» **GOAL OF THE EXERCISE**
Each entry below is to be duplicated precisely.

» **TASK INPUTS**
_ _ _

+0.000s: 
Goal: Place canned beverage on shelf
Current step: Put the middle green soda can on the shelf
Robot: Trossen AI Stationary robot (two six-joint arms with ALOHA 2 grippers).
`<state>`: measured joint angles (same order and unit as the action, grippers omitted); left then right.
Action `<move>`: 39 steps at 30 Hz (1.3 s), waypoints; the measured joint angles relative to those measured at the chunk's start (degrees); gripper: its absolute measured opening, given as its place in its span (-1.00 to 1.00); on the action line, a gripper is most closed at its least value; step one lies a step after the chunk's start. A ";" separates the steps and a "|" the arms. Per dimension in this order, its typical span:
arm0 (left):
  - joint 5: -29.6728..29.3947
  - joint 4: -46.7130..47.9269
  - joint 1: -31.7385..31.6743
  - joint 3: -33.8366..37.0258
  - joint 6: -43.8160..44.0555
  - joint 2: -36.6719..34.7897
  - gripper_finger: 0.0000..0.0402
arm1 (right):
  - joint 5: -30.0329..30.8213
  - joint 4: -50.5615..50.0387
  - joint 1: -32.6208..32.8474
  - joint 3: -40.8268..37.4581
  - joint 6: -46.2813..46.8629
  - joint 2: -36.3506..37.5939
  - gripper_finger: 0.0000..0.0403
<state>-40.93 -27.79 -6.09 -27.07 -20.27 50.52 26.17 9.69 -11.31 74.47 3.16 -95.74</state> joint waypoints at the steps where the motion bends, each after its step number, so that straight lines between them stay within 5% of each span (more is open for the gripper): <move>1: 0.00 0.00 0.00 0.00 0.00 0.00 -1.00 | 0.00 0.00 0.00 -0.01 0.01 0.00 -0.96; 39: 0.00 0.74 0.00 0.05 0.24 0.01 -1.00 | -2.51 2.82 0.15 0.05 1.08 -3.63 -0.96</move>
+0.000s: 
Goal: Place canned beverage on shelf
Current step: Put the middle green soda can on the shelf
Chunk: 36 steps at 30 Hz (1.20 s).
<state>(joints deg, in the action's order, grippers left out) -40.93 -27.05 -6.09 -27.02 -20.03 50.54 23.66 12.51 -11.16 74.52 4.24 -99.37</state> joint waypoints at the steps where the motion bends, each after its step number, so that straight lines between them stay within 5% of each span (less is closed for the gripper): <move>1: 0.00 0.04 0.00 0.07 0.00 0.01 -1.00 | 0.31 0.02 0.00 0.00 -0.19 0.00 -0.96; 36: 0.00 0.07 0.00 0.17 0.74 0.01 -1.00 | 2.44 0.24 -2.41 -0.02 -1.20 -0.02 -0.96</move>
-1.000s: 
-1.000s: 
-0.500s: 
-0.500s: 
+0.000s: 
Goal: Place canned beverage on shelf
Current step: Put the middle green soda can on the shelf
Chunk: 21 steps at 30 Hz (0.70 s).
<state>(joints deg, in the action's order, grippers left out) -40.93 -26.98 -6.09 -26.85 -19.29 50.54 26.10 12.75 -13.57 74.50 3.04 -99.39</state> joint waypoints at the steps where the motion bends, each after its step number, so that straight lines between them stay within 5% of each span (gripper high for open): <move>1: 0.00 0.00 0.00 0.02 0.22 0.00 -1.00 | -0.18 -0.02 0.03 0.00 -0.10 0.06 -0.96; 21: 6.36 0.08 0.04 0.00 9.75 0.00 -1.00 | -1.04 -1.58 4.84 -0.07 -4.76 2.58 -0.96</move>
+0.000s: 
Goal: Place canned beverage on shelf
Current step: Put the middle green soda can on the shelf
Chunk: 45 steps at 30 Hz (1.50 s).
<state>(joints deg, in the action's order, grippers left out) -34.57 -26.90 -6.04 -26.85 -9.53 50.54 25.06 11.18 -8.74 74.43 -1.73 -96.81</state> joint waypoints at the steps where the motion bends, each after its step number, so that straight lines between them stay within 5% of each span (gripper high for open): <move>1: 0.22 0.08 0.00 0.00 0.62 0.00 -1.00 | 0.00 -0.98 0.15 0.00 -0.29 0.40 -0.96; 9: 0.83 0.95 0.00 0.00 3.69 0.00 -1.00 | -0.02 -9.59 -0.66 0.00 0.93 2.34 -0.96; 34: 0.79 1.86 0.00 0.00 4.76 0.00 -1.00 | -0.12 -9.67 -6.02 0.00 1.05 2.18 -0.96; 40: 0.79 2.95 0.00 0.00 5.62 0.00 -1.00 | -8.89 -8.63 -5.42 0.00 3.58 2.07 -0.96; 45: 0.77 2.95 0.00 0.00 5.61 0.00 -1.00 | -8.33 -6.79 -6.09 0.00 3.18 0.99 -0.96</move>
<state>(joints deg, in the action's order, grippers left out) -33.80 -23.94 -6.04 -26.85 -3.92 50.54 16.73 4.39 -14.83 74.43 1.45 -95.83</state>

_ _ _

» **ANSWER TO THIS PROBLEM**
+0.000s: 
Goal: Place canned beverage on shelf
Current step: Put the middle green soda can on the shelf
Robot: Trossen AI Stationary robot (two six-joint arms with ALOHA 2 grippers).
`<state>`: measured joint angles (same order and unit as the action, grippers omitted); left then right.
Action `<move>`: 39 steps at 30 Hz (1.3 s), waypoints; the measured joint angles relative to those measured at the chunk's start (degrees); gripper: its absolute measured opening, given as its place in its span (-1.00 to 1.00); on the action line, a gripper is most closed at its least value; step one lies a step after the chunk's start. A ";" separates the steps and a "|" the arms. Per dimension in this order, its typical span:
arm0 (left):
  - joint 5: -29.6728..29.3947
  - joint 4: -46.7130..47.9269
  - joint 1: -31.7385..31.6743
  - joint 3: -33.8366..37.0258
  - joint 6: -43.8160..44.0555
  - joint 2: -36.6719..34.7897
  - gripper_finger: 0.0000..0.0402
arm1 (right):
  - joint 5: -30.0329..30.8213
  - joint 4: -50.5615..50.0387
  - joint 1: -32.6208..32.8474
  - joint 3: -40.8268..37.4581
  - joint 6: -46.2813..46.8629
  - joint 2: -36.3506..37.5939
  - gripper_finger: 0.0000..0.0403
<state>-40.93 -27.79 -6.09 -27.07 -20.27 50.52 26.17 9.69 -11.31 74.47 3.16 -95.74</state> joint waypoints at the steps where the motion bends, each after its step number, so that straight lines between them stay within 5% of each span (more is open for the gripper): <move>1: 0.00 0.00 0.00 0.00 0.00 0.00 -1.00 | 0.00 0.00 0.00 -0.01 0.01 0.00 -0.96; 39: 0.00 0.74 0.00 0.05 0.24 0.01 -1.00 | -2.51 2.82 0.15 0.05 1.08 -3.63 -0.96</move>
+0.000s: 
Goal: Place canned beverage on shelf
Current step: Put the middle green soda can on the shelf
Chunk: 36 steps at 30 Hz (1.20 s).
<state>(joints deg, in the action's order, grippers left out) -40.93 -27.05 -6.09 -27.02 -20.03 50.54 23.66 12.51 -11.16 74.52 4.24 -99.37</state> joint waypoints at the steps where the motion bends, each after its step number, so that straight lines between them stay within 5% of each span (less is closed for the gripper): <move>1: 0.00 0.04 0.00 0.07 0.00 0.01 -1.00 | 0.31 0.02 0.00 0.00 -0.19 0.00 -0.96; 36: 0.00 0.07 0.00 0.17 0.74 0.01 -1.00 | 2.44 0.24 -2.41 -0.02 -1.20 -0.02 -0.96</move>
-1.000s: 
-1.000s: 
-0.500s: 
-0.500s: 
+0.000s: 
Goal: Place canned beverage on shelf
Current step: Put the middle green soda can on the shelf
Chunk: 21 steps at 30 Hz (0.70 s).
<state>(joints deg, in the action's order, grippers left out) -40.93 -26.98 -6.09 -26.85 -19.29 50.54 26.10 12.75 -13.57 74.50 3.04 -99.39</state> joint waypoints at the steps where the motion bends, each after its step number, so that straight lines between them stay within 5% of each span (gripper high for open): <move>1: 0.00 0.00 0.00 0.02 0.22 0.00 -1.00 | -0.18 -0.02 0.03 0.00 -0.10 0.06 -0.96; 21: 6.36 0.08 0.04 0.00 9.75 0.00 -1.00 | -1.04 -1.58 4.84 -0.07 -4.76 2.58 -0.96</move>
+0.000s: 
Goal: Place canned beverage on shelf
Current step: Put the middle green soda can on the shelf
Chunk: 45 steps at 30 Hz (1.50 s).
<state>(joints deg, in the action's order, grippers left out) -34.57 -26.90 -6.04 -26.85 -9.53 50.54 25.06 11.18 -8.74 74.43 -1.73 -96.81</state> joint waypoints at the steps where the motion bends, each after its step number, so that straight lines between them stay within 5% of each span (gripper high for open): <move>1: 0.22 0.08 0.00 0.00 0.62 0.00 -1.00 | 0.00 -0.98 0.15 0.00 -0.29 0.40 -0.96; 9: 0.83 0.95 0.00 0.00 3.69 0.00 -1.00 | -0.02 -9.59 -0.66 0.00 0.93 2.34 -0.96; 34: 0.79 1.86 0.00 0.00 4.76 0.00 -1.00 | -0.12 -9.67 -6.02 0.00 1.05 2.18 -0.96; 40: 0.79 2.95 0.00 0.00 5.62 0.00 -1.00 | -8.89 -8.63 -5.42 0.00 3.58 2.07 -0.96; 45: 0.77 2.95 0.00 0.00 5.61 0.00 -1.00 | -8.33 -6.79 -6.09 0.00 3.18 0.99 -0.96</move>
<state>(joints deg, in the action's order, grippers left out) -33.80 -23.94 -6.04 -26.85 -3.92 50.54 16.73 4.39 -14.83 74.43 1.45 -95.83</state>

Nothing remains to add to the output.